Taking the gradient of two seperate tensors (computational graphs) with respect to the same tensor will augment (add) the gradients

In [4]:
x5 = torch.tensor(4.0,requires_grad=True)
print(x5)

y5 = 4*x5**2
print(y5)
y5.backward()
print(x5.grad)

t5 = 3*x5**3
print(t5)
t5.backward()
print(x5.grad) # 8 x + 9 x^2 = 32 + 144

tensor(4., requires_grad=True)
tensor(64., grad_fn=<MulBackward0>)
tensor(32.)
tensor(192., grad_fn=<MulBackward0>)
tensor(176.)


### Multiple independent variables

Let $y_6 = 4x_6^2 + z_6^3$

We can even compute partial derivatives of $y_6$ with respect to $x_6$ and $z_6$ using PyTorch!!

Note:
1. $\partial y_6 / \partial x_6 = 8 x_6$
2. $\partial y_6 / \partial z_6 = 3 z_6^2$


In [5]:
x6 = torch.tensor(4.0,requires_grad=True)
z6 = torch.tensor(3.0,requires_grad=True)
y6 = 4*x6**2 + z6**3
print(y6)
y6.backward()
print(x6.grad)
print(z6.grad)

tensor(91., grad_fn=<AddBackward0>)
tensor(32.)
tensor(27.)


### We can only obtain the grad properties for the leaf nodes of the computational graph, which have requires_grad property set to True. For all other nodes in our graph, gradients will not be available.

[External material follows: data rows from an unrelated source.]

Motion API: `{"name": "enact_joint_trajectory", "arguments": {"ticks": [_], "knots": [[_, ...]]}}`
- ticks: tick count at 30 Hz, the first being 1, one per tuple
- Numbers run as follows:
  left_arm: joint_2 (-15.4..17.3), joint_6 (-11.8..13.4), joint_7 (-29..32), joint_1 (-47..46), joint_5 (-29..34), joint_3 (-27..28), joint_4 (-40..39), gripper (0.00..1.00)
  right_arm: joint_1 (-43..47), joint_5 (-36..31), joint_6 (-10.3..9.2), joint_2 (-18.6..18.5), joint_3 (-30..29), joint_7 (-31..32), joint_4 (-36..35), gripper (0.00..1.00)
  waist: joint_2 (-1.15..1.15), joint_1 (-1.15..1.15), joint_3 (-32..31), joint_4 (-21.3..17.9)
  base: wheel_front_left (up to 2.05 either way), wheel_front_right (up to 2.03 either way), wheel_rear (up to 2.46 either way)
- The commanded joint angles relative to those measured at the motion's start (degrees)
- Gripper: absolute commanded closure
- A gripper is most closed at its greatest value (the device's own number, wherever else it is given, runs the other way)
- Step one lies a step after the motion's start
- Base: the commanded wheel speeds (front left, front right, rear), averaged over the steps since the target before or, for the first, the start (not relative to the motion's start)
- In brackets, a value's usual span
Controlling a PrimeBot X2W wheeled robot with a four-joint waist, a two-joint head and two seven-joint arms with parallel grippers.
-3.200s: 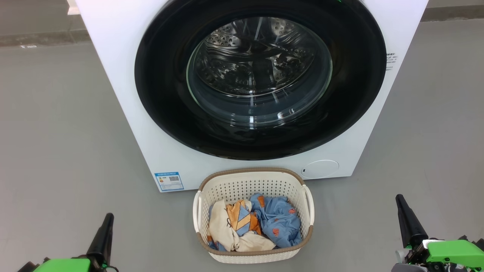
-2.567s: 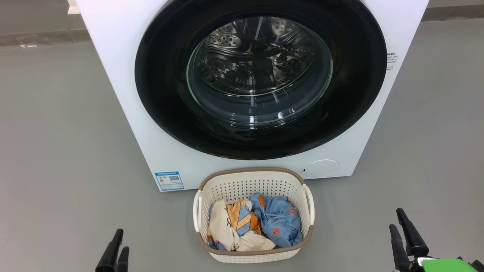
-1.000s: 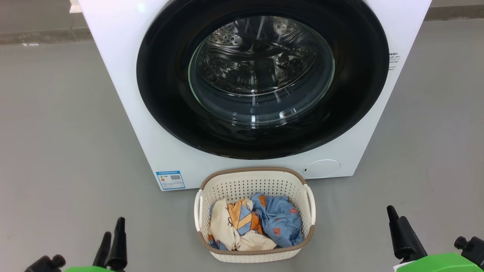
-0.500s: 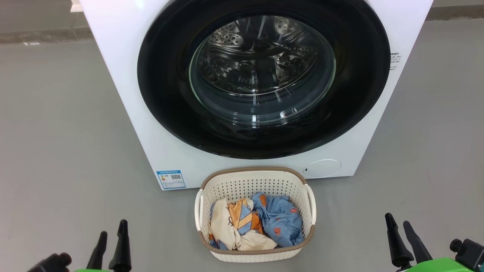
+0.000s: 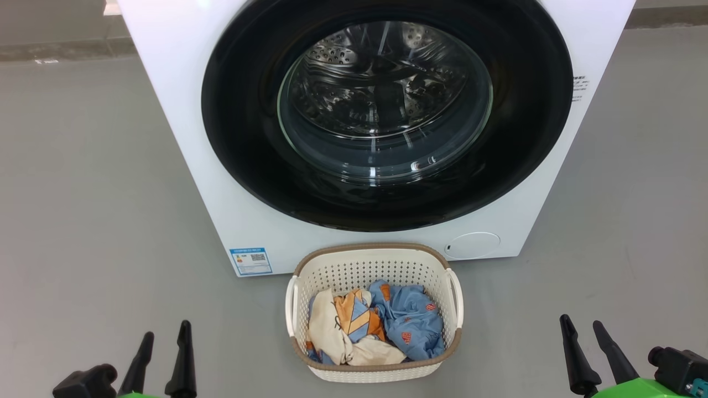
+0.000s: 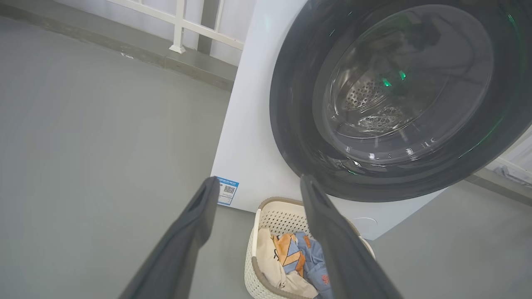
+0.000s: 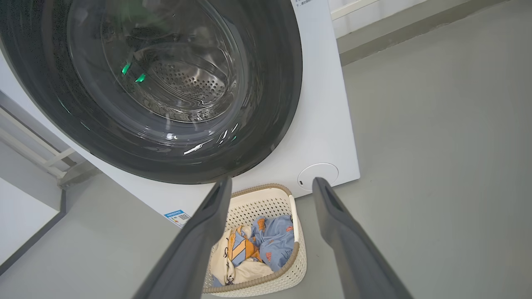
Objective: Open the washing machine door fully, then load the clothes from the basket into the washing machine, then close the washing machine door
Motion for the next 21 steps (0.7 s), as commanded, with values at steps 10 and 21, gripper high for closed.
{"name": "enact_joint_trajectory", "arguments": {"ticks": [10,21], "knots": [[1.33,-0.41,-2.42,-0.35,8.11,1.3,-2.78,0.0,-0.01,-8.0,0.65,-1.3,1.76,-2.36,-1.68,0.0,0.0,0.0,-0.08,0.41,0.0,0.0,0.0],[1.73,-0.47,-4.27,0.08,16.29,1.02,-4.23,0.0,0.83,-15.0,0.73,-1.67,2.26,-4.21,-1.99,0.0,0.0,0.0,0.05,0.57,0.0,0.0,0.0]]}}
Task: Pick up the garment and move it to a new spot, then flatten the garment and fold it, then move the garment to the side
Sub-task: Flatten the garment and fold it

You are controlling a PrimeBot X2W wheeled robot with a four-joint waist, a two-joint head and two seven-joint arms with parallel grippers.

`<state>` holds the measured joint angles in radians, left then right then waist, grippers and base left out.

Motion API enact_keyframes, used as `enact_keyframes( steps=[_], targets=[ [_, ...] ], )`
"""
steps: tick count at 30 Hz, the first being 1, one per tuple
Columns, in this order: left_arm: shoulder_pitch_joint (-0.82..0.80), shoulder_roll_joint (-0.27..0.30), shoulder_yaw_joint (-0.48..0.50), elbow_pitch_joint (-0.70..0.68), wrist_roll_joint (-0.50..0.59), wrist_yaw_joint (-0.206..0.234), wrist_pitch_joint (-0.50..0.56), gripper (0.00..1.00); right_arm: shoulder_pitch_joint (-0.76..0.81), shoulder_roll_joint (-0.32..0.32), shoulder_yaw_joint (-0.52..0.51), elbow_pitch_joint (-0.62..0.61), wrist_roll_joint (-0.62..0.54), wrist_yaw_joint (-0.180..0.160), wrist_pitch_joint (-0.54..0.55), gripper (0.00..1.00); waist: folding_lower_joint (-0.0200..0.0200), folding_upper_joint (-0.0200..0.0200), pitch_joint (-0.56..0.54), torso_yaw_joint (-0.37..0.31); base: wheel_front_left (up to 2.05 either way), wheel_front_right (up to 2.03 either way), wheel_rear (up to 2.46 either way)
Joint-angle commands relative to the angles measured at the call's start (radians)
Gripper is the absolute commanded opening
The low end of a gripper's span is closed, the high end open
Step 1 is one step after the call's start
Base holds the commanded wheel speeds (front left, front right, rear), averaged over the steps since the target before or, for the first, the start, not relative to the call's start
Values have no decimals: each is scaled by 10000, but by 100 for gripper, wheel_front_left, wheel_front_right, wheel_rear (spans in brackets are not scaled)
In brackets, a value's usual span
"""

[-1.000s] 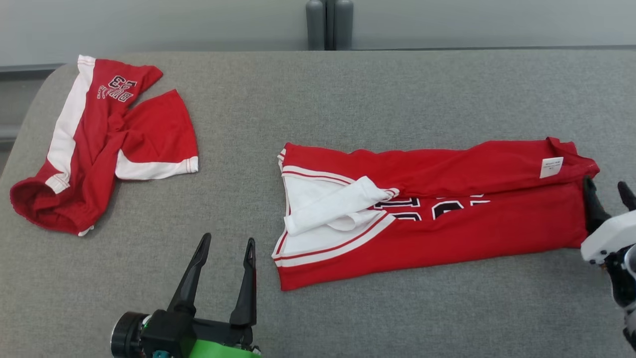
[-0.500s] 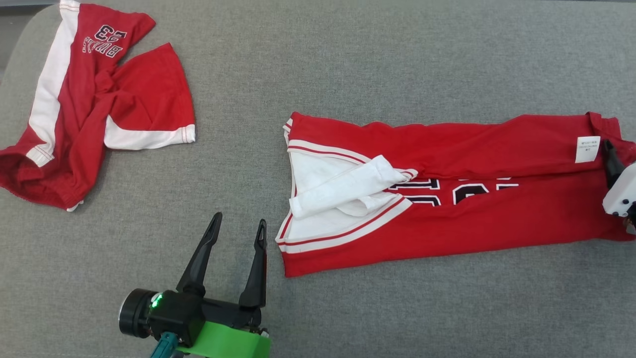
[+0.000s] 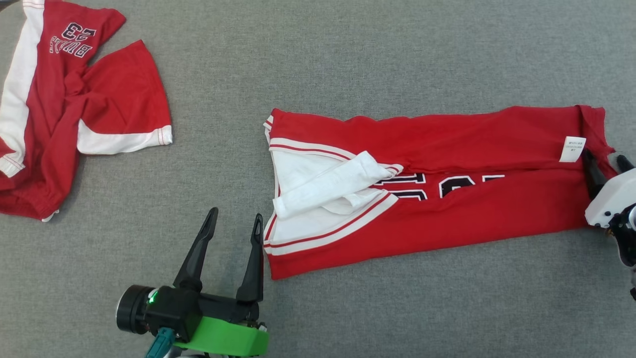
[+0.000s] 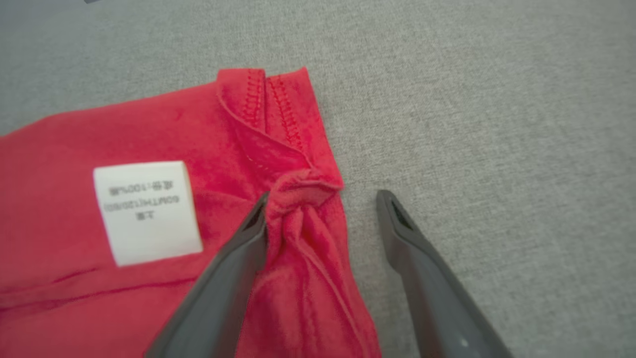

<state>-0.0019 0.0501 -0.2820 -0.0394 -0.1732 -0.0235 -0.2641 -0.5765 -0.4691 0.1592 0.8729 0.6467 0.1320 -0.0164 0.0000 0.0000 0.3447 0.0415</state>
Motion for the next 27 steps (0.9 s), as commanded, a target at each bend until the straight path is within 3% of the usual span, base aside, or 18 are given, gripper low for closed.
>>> enact_keyframes(
  steps=[1, 8, 9, 10, 12, 14, 20, 27],
  targets=[
    [-157, 10, 39, -13, 85, -17, -1, 100, 607, 203, 143, 241, 122, -27, 169, 100, 0, 0, -1, -52, 0, 0, 0],
    [-99, 11, 30, -14, 38, 45, -1, 100, 1094, 400, 195, 29, 446, -26, 197, 100, 0, 0, -147, -41, 0, 0, 0],
    [-83, 11, 28, -20, 18, 47, -1, 100, 1135, 433, 225, -14, 503, -26, 235, 93, 0, 0, -162, -38, 0, 0, 0],
    [-69, 11, 24, -25, 2, 52, -1, 100, 1178, 476, 276, -86, 563, -24, 271, 72, 0, 0, -175, -34, 0, 0, 0],
    [-70, 11, 6, -21, -31, 45, -1, 100, 1214, 467, 303, -168, 596, -24, 272, 43, 0, 0, -199, -15, 0, 0, 0],
    [-96, 11, -26, 15, -24, 5, -1, 100, 1229, 430, 314, -175, 654, -29, 301, 1, 0, 0, -222, 25, 0, 0, 0],
    [-33, 11, 20, 5, -60, 44, -1, 100, 1242, 180, 421, -358, 726, -33, 228, 0, 0, 0, -329, 123, 0, 0, 0],
    [68, 11, 69, -38, 3, 33, -1, 100, 835, -1025, 489, -312, -396, -37, -410, 0, 0, 0, -407, -79, 0, 0, 0]
  ],
)
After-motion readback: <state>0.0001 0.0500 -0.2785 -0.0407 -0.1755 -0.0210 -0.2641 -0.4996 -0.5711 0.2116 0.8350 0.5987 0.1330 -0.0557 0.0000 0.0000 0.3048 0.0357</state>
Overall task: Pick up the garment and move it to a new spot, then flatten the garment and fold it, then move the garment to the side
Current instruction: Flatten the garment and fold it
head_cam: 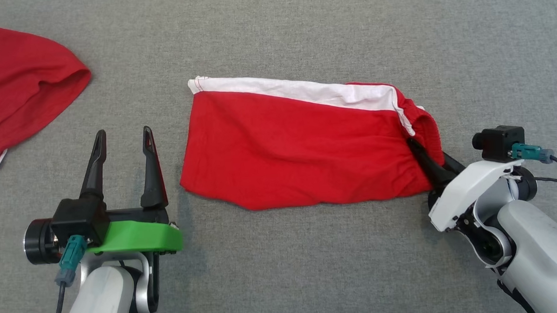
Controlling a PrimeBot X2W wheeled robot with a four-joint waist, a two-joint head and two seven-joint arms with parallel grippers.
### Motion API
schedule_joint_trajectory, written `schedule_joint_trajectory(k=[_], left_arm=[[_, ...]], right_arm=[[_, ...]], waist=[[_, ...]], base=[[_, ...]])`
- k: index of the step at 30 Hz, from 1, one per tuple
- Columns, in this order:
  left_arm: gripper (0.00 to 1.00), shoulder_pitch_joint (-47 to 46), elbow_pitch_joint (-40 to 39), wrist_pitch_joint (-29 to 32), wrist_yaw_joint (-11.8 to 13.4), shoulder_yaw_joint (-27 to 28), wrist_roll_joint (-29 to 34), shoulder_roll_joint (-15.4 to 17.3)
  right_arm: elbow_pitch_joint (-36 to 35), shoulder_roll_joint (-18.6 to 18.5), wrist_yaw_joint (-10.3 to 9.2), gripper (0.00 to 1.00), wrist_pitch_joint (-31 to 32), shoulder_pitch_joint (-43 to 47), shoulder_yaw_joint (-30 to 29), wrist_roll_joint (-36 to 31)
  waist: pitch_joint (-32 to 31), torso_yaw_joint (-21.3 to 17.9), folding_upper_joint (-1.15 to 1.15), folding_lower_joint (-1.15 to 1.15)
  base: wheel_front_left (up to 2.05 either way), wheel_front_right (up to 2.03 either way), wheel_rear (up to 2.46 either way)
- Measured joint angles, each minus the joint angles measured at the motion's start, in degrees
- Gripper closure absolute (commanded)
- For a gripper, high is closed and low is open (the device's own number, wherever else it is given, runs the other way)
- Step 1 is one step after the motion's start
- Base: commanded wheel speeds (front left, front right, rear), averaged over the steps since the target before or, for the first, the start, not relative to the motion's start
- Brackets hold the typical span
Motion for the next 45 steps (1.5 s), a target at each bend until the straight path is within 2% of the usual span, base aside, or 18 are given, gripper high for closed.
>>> schedule_joint_trajectory(k=[5,11,14,22,26,30,37,43,45], left_arm=[[0.0,-0.4,0.1,0.0,-0.2,0.1,0.4,0.1],[0.0,-0.2,0.0,0.0,-0.1,0.2,0.6,0.7],[0.0,-0.2,-0.1,0.3,-0.1,0.1,0.6,1.1],[0.0,-0.2,-0.3,1.3,-0.1,-0.9,0.7,1.3],[0.0,-0.3,-0.2,1.4,-0.4,-1.7,0.7,1.2],[0.0,-0.3,0.0,1.5,-0.6,-2.2,0.7,0.8],[0.0,-1.0,1.0,1.2,-1.2,-3.8,0.6,-0.9],[0.0,-2.0,2.1,0.7,-1.7,-4.4,0.6,-2.4],[0.0,-2.0,2.3,0.7,-1.7,-4.3,0.6,-2.5]], right_arm=[[-1.9,-2.3,0.05,1.0,-0.7,0.9,-0.2,5.1],[-2.2,-8.3,0.04,1.0,-1.5,4.6,-4.7,11.0],[-3.3,-9.6,0.0,1.0,-0.5,5.3,-5.5,13.6],[-15.4,-9.3,-0.01,1.0,5.7,4.9,-2.5,23.2],[-20.6,-9.2,-0.01,1.0,7.9,3.7,0.0,24.8],[-22.8,-7.0,-0.01,1.0,9.3,0.7,2.7,26.0],[-17.8,-1.9,0.0,1.0,10.2,-7.1,8.7,23.6],[-6.8,-0.5,-0.01,1.0,9.2,-11.4,12.0,18.0],[-5.7,0.0,-0.01,1.0,8.7,-11.8,12.1,17.7]], waist=[[-0.1,-1.3,0.0,0.0],[-0.6,-3.5,0.0,0.0],[-0.8,-4.5,0.0,0.0],[-1.7,-6.4,0.0,0.0],[-2.3,-6.3,0.0,0.0],[-2.5,-5.2,0.0,0.0],[-2.0,-1.9,0.0,0.0],[-1.2,1.8,0.0,0.01],[-1.0,2.3,0.0,0.01]], base=[[0.0,0.0,0.0],[0.0,0.0,0.0],[0.0,0.0,0.0],[0.0,0.0,0.0],[0.0,0.0,0.0],[0.0,0.0,0.0],[0.0,0.0,0.0],[0.0,0.0,0.0],[0.0,0.0,0.0]])
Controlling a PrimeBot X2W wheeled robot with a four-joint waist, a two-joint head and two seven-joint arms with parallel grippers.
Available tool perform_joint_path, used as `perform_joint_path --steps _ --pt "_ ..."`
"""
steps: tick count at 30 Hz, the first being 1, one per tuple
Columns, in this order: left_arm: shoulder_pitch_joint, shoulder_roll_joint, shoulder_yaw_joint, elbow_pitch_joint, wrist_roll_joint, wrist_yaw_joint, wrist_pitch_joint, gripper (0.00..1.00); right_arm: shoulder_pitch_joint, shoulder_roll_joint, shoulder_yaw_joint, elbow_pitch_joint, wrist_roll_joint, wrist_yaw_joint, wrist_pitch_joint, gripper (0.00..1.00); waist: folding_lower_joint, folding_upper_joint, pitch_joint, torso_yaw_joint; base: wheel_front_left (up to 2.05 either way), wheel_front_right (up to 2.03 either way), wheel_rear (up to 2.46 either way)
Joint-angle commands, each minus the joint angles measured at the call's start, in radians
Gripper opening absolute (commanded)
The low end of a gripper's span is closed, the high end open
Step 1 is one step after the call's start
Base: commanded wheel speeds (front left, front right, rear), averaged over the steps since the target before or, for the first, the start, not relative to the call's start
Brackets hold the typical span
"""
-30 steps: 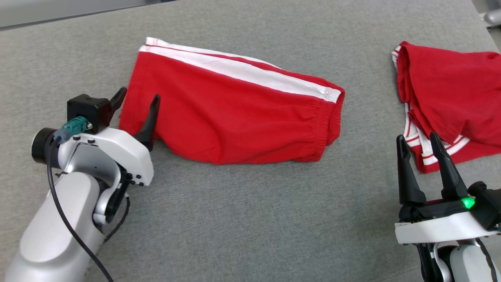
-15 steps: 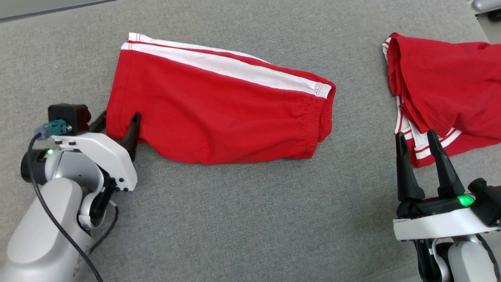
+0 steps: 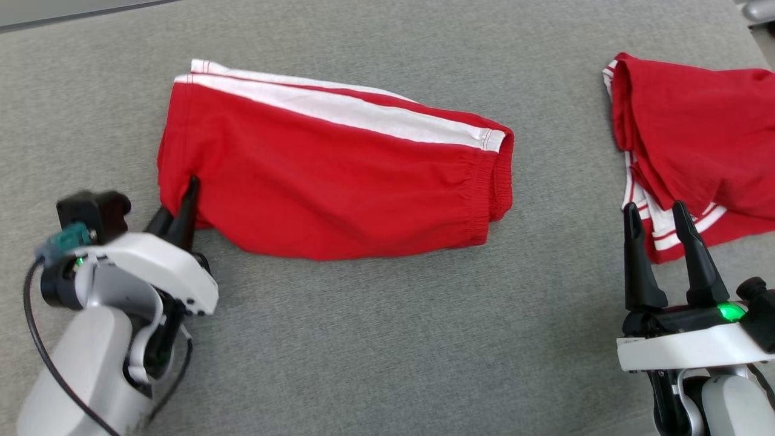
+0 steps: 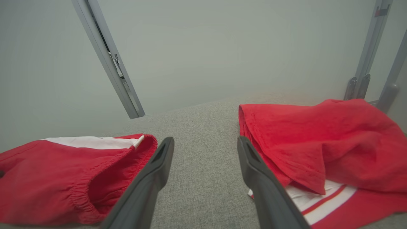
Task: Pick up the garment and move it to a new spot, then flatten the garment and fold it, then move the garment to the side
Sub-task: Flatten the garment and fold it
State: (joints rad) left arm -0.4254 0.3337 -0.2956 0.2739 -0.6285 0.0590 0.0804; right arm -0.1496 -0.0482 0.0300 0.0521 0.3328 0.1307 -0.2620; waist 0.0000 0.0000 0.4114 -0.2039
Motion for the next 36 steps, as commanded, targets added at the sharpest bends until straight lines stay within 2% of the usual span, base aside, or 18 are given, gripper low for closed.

Let $y_7 = z_7^2$ and $z_7 = 2x_7^2$


In [9]:
x7 = torch.tensor(3.0,requires_grad=True)
z7 = 2*x7**2 # Not a leaf node
z7.retain_grad()  # Un-comment this if you want the gradients of z7 to be available

print(x7.is_leaf)
print(z7.is_leaf)
y7 = z7**2
print(f"y_7 =  {y7}")

print('Try to print gradient before backward')
print(x7.grad)


y7.backward()  # 16 x7^3


print('Try to print gradient after backward')
print(x7.grad)
print('Try to print gradient of z7 after backward')
print(z7.grad) # No gradients available since this is not a lead node

True
False
y_7 =  324.0
Try to print gradient before backward
None
Try to print gradient after backward
tensor(432.)
Try to print gradient of z7 after backward
tensor(36.)


### Calculating second order derivatives requires saving older gradients. For this, we use ``torch.autograd.grad`` (https://pytorch.org/docs/stable/generated/torch.autograd.grad.html?highlight=autograd%20grad#torch.autograd.grad)

### Note that we need to set ``create_graph=True`` to evaluate higher order derivates.

### Also with this method, gradients are not stored as tensor attributes

In [None]:
x8 = torch.tensor(4.0,requires_grad=True)
print('x = {}'.format(x8))   

y8 = 4*x8**3
print('y = {}'.format(y8))

# y8.backward()
# print(x8.grad)

first_der = torch.autograd.grad(y8,x8,create_graph=True)[0] # You need to extract first element of tuple
print(r'First derivative = {}'.format(first_der))
print(x8.grad) # No grads linked

second_der = torch.autograd.grad(first_der,x8,create_graph=True)[0] # You need to extract first element of tuple
print(r'Second derivative = {}'.format(second_der))
print(x8.grad) # No grads linked

third_der = torch.autograd.grad(second_der,x8)[0] # Graph was not saved when creating second_der, so can't evaluate another gradient
print('Third derivative = {}'.format(third_der))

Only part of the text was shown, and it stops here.